Miss Jane said when the school opened in June last year, 18 sections of kindergarten classes were opened for enrollment. Because there is only one permanent kindergarten teacher, they, grade one teachers, had to take on the load. She said they are being paid P3,000 ($73) for the extra load. Their teaching hours were thus increased from six to eight hours a day. This does not yet include the time they have to spend for preparations. “It is really exhausting. My time for my family is also suffering – I could no longer tutor my own child because of time constraints. There are also other chores that I still have to do at home.”

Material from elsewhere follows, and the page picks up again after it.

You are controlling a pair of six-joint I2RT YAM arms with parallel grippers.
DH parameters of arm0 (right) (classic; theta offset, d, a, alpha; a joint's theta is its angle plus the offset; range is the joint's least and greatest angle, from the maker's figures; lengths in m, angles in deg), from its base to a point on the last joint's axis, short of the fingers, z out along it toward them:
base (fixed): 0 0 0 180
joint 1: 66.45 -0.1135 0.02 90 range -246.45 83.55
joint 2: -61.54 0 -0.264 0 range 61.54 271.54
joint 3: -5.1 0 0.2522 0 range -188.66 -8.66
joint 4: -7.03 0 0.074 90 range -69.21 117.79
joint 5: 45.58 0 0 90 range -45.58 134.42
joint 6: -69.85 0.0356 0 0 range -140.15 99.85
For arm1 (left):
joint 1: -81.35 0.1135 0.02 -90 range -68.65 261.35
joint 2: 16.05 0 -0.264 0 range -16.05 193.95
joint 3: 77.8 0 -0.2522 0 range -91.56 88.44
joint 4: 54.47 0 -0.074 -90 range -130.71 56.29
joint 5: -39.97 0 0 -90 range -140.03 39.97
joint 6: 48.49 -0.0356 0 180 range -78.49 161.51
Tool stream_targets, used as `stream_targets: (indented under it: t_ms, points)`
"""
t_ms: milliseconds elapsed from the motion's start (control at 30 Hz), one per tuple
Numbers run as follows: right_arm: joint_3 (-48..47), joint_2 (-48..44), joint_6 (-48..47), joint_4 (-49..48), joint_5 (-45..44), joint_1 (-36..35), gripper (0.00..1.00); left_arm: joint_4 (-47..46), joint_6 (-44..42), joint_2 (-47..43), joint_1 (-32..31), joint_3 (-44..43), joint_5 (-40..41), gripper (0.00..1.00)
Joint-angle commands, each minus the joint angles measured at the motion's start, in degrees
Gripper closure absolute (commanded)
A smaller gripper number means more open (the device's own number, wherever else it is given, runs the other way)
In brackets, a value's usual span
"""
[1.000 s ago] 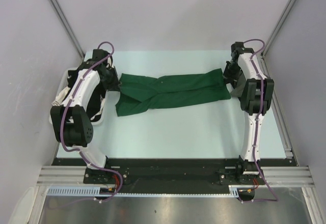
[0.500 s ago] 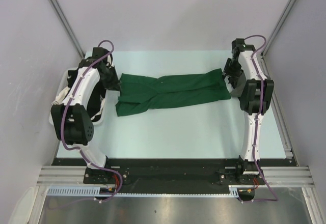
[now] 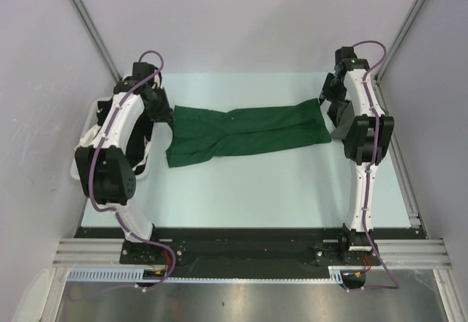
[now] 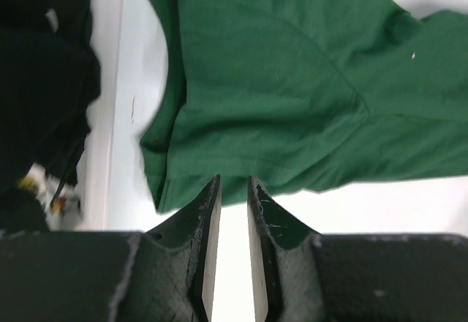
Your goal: Fold and stack the t-shirts
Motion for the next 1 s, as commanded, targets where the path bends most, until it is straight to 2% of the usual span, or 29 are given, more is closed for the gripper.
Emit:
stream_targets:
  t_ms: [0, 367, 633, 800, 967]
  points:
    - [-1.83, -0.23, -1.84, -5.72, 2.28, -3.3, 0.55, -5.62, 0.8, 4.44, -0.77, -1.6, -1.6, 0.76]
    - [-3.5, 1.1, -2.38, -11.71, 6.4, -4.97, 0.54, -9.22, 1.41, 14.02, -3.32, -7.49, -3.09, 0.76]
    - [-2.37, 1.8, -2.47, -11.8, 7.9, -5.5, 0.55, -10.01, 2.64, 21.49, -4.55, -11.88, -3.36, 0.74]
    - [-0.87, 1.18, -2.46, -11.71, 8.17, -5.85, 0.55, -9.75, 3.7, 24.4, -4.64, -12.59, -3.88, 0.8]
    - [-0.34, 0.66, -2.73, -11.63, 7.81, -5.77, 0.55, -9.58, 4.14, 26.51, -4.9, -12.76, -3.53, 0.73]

To mitigate the shortage, the DepEd hired voluntary teachers. Some have not yet passed the Licensure Exams for Teachers (LET) and some are licensed teachers who are left with no choice but to grab the job. Because they are either considered as volunteer-teachers or are contractuals, they are underpaid. ACT Teachers Party Rep. Antonio Tinio criticized this as a violation of RA No 7836 or the “Philippine Teachers Professionalization Act of 1994.” Section 27 of the said law provides that: “No person shall practice or offer to practice the teaching profession in the Philippines or be appointed as teacher to any position calling for a teaching position without having previously obtained a valid certificate of registration and a valid professional license from the Commission.” The P3,000 honorarium is even inhumane, Tinio said.

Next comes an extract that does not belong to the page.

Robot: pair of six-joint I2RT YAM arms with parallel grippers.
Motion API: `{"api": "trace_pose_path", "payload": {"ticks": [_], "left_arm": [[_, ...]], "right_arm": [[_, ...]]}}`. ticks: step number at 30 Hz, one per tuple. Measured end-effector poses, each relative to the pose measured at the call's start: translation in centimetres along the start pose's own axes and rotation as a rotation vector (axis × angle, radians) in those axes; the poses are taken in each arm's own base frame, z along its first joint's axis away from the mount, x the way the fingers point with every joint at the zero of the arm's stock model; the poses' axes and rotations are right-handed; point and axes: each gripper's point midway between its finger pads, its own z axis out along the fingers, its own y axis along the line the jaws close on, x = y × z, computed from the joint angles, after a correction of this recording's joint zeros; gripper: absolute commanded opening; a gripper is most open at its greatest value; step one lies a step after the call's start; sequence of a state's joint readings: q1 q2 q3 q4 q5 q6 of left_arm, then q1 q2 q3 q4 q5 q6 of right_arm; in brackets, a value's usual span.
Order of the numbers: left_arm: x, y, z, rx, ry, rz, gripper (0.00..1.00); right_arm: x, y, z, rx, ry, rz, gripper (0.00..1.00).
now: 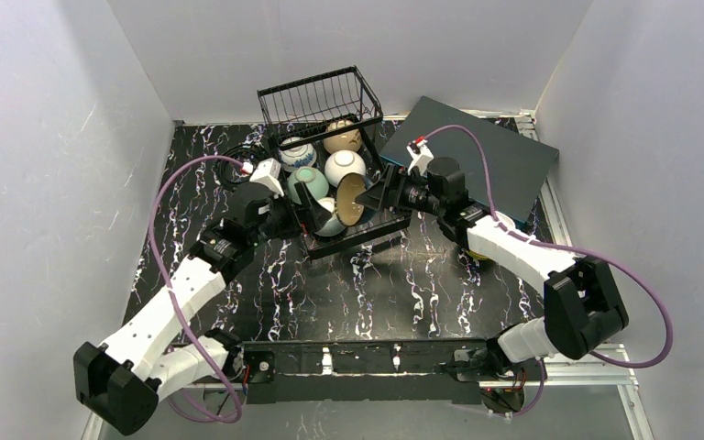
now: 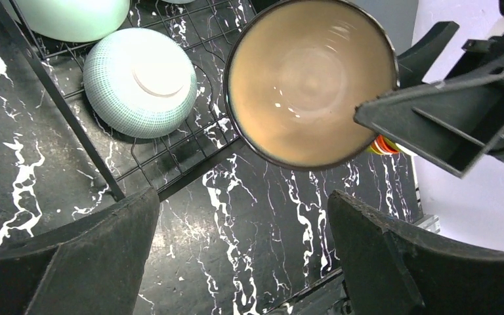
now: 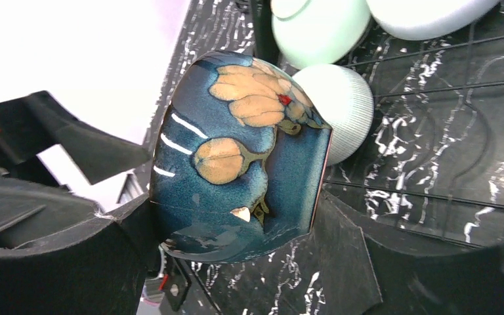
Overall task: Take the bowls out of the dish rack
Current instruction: Place the bowl at the center of the board.
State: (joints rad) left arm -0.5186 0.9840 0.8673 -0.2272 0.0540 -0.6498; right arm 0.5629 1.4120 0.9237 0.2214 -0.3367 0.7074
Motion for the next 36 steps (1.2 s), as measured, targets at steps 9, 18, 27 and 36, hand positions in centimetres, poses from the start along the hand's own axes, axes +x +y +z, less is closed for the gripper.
{"api": "trace_pose_path", "payload": {"ticks": [9,18,27,36], "left_arm": [[0.5,-0.4,2.4,0.006,0.032,-0.099,0.86],[0.6,-0.9,4.3,0.025,0.042,-0.168,0.62],[0.4,-1.4,4.9,0.048,0.037,-0.203,0.36],[0.2,-1.5,4.9,0.059,0.022,-0.200,0.00]], "right_arm": [[-0.3,2.9,-0.9,-0.152,-0.039,0.075,0.01],[0.6,4.1,-1.6,-0.249,-0.046,0.130,0.01],[0.9,5.7,-2.1,-0.327,-0.057,0.153,0.01],[0.9,7.0,-2.2,-0.384,-0.062,0.160,0.01]]}}
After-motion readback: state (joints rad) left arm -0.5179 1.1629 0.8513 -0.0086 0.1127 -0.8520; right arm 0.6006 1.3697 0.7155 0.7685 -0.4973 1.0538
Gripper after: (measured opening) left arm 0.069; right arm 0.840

Miss Jane also said in their school, there are no new books being distributed to grade one pupils. She said they had to make do with the old books and from there get activities that are applicable for grade one pupils. Worksheets for students also came late; the said materials were only distributed to them last August 2012. “The worksheets came late. We had already taken up the topic when it came,” she said. She added that the pages of the worksheets are so thin, it gets easily torn. Worksheets for the third semester have not yet been distributed.

Meanwhile, Hermie Caratao, a Filipino teacher that handles grade seven students at Jose P. Laurel Sr. High School in Quezon City, said no Filipino books were distributed to their school. “Teachers and parents are both making ways for children to have their books,” she told Bulatlat.com. Only textbooks for Math were distributed to their school a few months ago.

Balderama, on the other hand, said the quality of the books distributed to them is very poor: there are many errors in grammar and the production was obviously was done in a rush just to show that there are books for the K to 12 implementation.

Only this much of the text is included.